Revenue growth within a company represents a fundamental sign that directly reflects expanding operations and market penetration. OXY shows significantly faster revenue expansion compared to XOM thus demonstrating major growth in the top line. The growth of OXY primarily arises from expanding output levels alongside improved price outcomes and strategic acquisitions that have proven successful. Businesses can establish their most basic profit levels through EBITDA because the measure removes expenses outside operational parameters.

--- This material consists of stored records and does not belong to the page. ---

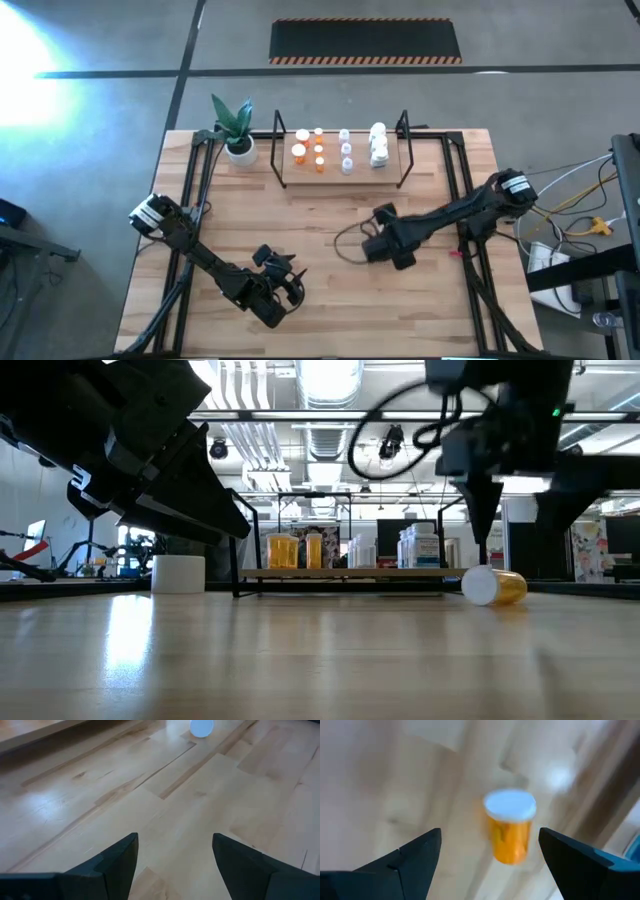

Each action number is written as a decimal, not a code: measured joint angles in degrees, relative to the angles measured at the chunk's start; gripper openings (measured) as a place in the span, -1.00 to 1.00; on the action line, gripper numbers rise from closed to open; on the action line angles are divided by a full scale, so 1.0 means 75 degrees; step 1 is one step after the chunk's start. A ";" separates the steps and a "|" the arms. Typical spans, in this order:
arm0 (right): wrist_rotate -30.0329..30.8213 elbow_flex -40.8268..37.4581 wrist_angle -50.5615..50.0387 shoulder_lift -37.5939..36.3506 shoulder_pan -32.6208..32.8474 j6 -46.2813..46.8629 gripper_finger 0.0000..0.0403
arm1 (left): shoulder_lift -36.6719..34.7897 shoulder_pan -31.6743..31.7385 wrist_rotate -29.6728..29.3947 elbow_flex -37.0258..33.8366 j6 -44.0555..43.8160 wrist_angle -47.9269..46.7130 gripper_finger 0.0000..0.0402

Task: Pick and place medicine bottles onto shelf by color
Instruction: Put the large orange pill bottle on the shelf aligned with the large orange pill bottles

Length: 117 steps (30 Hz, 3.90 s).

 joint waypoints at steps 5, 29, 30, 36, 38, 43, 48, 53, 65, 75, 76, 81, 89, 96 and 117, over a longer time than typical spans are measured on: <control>0.0064 -0.0858 0.0624 -0.0167 -0.0975 -0.0290 0.61 | 0.0000 -0.0001 0.0000 0.0000 0.0107 0.0097 0.19; -0.1499 -0.1666 0.4972 -0.0095 -0.1311 -0.0214 -0.13 | -0.0019 -0.0007 -0.0093 -0.0003 0.0276 0.0069 0.19; -0.1683 -0.1748 0.5669 -0.0092 -0.1301 -0.0152 -0.11 | -0.0119 -0.0016 -0.0104 -0.0003 0.0377 0.0085 0.19; -0.2498 -0.2604 1.0027 -0.0072 -0.1250 0.0224 -0.11 | -0.0672 -0.0030 -0.0231 0.0017 0.1016 0.0109 0.19; -0.2518 -0.3030 1.1228 -0.0072 -0.1249 0.0425 -0.11 | -0.0819 -0.0046 -0.0458 0.0017 0.1217 0.0178 0.19; -0.2522 -0.4050 1.4186 -0.0063 -0.1154 0.0930 -0.11 | -0.0883 0.0027 -0.1147 0.0015 0.2418 0.1041 0.19; -0.2477 -0.4652 1.6072 0.0184 -0.0940 0.1161 -0.11 | -0.0632 0.0752 -0.0502 0.0015 0.5036 0.3559 0.18; -0.2372 -0.4686 1.7341 0.1306 -0.0659 0.1287 -0.11 | -0.0395 0.1445 0.0903 0.0037 0.6720 0.5479 0.18; -0.2357 -0.4436 2.0154 0.3791 -0.0557 0.1854 -0.11 | -0.0007 0.1803 0.2197 -0.0003 0.6178 0.4839 0.18; -0.2107 -0.4342 2.0184 0.3965 -0.0313 0.1518 -0.10 | 0.0800 0.1809 0.1973 0.0006 0.5837 0.5232 0.10; -0.2110 -0.4347 2.0182 0.3954 -0.0316 0.1502 -0.10 | 0.0809 0.1809 0.1978 0.0009 0.5752 0.5227 0.05; -0.2104 -0.4357 1.9945 0.3923 -0.0322 0.1276 -0.10 | 0.0843 0.1830 0.2201 0.0023 0.5731 0.5270 -0.31; -0.2161 -0.4443 1.9613 0.3906 -0.0322 0.0835 0.00 | 0.0858 0.1870 0.2731 0.0010 0.5809 0.5318 -0.89; -0.2227 -0.4857 1.9215 0.3793 -0.0293 0.0867 0.39 | 0.0901 0.1918 0.2736 0.0009 0.5789 0.5318 -0.97; -0.0397 -0.5760 1.4703 0.0805 0.0430 0.1789 0.10 | 0.0407 0.1974 0.2720 0.0279 0.6405 0.5500 -0.97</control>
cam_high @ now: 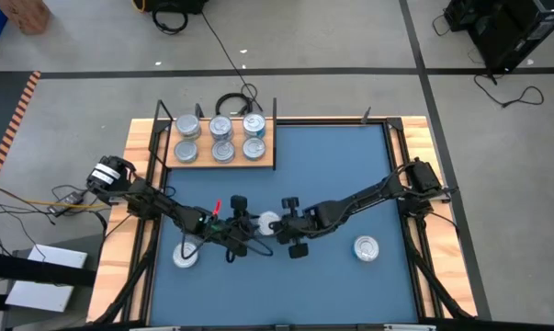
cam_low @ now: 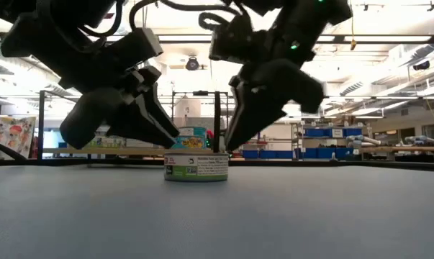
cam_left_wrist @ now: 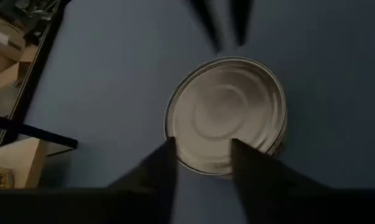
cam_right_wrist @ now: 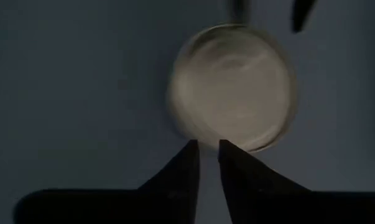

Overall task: Stack canned seafood by type on shelf
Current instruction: Stack the green tuna can on top of the green tuna can on the shelf

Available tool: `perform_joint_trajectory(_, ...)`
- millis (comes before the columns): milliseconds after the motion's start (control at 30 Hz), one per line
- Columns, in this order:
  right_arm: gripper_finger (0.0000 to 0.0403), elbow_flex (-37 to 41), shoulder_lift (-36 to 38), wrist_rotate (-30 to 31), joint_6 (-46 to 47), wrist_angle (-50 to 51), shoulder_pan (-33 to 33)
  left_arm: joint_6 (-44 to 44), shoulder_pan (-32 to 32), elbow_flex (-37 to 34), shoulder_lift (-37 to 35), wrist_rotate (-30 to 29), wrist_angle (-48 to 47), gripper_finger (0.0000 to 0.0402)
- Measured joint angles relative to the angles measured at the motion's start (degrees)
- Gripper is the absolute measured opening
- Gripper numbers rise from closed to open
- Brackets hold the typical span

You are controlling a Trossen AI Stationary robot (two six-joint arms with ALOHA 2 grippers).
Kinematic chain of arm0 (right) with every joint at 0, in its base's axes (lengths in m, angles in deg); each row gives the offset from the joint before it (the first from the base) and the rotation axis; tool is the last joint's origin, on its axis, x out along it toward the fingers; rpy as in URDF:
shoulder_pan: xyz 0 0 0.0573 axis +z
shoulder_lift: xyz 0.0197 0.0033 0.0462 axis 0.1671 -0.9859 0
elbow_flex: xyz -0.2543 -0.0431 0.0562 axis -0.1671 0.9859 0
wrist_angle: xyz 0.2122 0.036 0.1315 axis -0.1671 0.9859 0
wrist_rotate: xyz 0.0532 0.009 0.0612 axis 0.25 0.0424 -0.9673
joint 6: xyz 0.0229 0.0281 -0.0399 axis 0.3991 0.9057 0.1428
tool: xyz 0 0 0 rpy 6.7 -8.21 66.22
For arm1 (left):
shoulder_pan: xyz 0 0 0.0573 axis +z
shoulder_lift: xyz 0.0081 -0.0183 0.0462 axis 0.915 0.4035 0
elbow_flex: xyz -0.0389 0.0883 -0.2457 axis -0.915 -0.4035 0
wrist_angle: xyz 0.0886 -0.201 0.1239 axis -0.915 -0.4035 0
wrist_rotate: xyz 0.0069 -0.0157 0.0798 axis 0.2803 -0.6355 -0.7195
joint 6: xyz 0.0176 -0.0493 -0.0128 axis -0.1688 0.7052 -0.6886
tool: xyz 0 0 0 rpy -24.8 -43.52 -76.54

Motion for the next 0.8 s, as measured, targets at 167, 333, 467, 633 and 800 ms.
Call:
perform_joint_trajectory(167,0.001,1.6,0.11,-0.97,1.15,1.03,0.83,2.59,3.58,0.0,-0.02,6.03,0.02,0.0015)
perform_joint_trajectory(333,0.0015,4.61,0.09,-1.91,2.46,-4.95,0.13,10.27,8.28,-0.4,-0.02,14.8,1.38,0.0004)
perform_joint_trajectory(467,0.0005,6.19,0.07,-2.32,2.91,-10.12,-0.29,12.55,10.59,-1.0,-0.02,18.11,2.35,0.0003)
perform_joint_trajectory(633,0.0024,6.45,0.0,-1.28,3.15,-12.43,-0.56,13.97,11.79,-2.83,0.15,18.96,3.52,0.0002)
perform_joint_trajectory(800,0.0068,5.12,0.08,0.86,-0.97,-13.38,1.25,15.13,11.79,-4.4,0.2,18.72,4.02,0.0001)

The operational profits generated by OXY display greater strength than XOM because the company shows better performance in EBITDA growth. The higher EBITDA values indicate OXY brings in growing revenue streams and shows profitability from operating costs. Through its measurement of free cash flow organizations determine their operational status as well as their capacity to expand and enable various shareholder return methods. OXY produces higher levels of free cash flow than XOM thus allowing it to develop its operation by distributing dividends and making shareholder returns and investments. OXY stands apart from different long-term investment possibilities because it provides investors dedicated revenue-generating businesses that produce ample cash flow.

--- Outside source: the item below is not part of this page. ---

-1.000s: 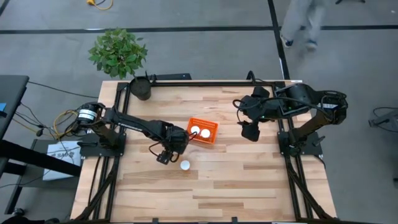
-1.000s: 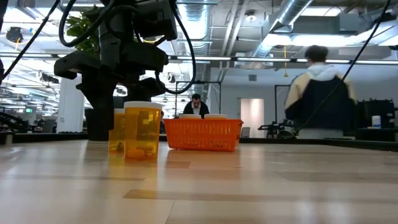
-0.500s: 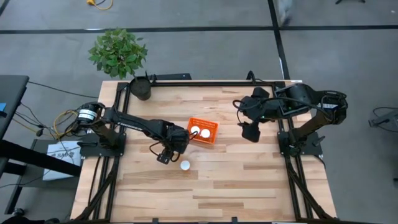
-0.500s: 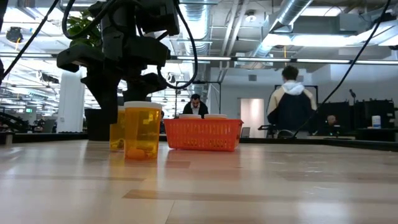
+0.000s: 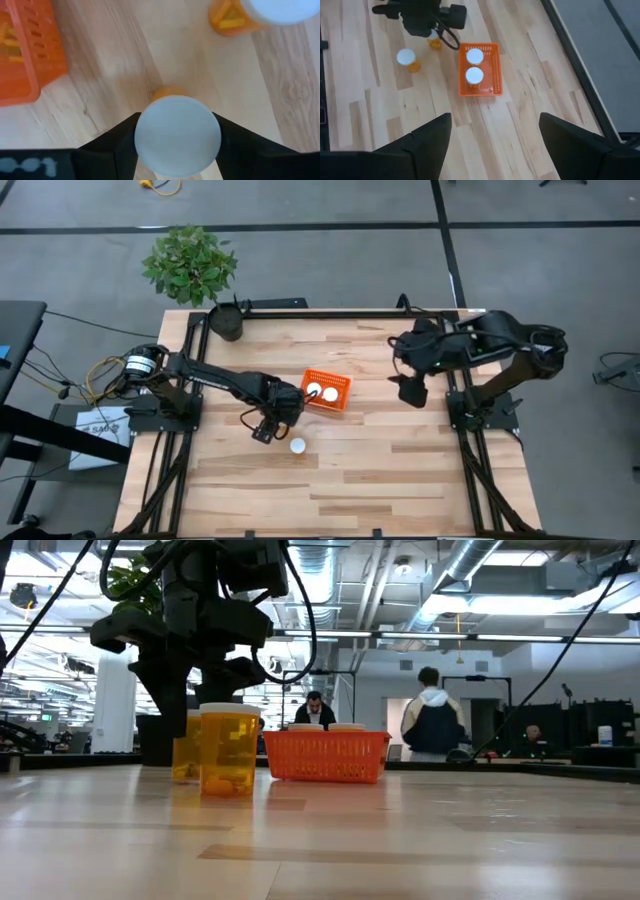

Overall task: Pick and place pill bottles into a basket
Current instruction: Put the orange pill bottle into the orange basket

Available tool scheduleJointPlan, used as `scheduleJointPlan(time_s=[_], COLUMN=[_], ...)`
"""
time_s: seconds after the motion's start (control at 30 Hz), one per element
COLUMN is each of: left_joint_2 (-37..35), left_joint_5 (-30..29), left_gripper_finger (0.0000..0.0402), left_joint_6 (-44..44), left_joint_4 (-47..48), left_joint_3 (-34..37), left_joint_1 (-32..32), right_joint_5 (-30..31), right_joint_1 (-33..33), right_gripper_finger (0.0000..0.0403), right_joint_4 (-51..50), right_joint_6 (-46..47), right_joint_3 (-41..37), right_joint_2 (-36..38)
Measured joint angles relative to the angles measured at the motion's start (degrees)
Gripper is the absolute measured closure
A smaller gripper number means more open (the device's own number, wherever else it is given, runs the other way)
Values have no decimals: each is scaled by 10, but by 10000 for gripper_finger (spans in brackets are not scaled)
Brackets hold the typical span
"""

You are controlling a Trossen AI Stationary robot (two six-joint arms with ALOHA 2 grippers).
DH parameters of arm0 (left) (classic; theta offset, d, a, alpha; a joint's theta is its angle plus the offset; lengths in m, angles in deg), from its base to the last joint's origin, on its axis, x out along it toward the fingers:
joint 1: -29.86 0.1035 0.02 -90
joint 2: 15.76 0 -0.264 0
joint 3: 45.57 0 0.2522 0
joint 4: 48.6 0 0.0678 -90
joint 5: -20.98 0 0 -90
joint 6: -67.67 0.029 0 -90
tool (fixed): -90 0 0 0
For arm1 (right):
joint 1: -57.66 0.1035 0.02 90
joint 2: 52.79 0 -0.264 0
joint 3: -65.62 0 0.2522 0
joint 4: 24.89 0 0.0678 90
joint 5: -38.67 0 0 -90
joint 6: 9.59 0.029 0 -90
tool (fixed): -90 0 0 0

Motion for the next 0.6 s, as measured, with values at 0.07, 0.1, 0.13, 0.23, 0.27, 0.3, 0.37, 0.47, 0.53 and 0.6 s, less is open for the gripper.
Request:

Recent Projects and Collaborations
Category | Exxon Mobil (XOM) | Occidental Petroleum (OXY) |
Oil & Gas Exploration | Guyana Oil Discoveries: Ongoing large-scale offshore oil discoveries, boosting long-term reserves and production capabilities. | Permian Basin Expansion: Increased drilling activity and production in one of the most lucrative oil fields in the U.S. |
Carbon Capture & Sustainability | Carbon Capture Initiatives: Leading CCS projects, investing in carbon capture and storage to reduce emissions and comply with global sustainability goals. | Acquisition of Carbon Engineering: Strengthening position in direct air capture (DAC) technology to advance carbon removal efforts. |
Natural Gas & LNG | LNG Partnerships: Expanding liquefied natural gas (LNG) projects, securing long-term revenue streams from international markets. | Low-Carbon Hydrogen Projects: Developing hydrogen initiatives as an alternative energy source to align with decarbonization strategies. |
Technological Innovations | Advanced Refining Technologies: Investing in new refining techniques to improve efficiency and lower costs. | Enhanced Oil Recovery (EOR) Technology: Implementing EOR methods to maximize extraction efficiency from existing oil fields. |
International Expansion | New Deepwater Investments: Expanding deepwater oil exploration and production, particularly in South America and Africa. | Middle East Partnerships: Strengthening collaborations in the Middle East to develop carbon management and oil extraction projects. |
Conclusion
The energy sector position of Exxon Mobil exists alongside Occidental Petroleum which showcases superior value through different financial ratios. Emphasis on high margin along with growth potential attracts investors to OXY over XOM while investors interested in P/B and P/E ratios prefer XOM for long-term investment purposes. The financial prospects of these stocks suit different investment plans and risk profiles of individual investors.
**Please be informed that the content is informational and by no means serve as a buy or sell signal. The company is not responsible for the loss of capital.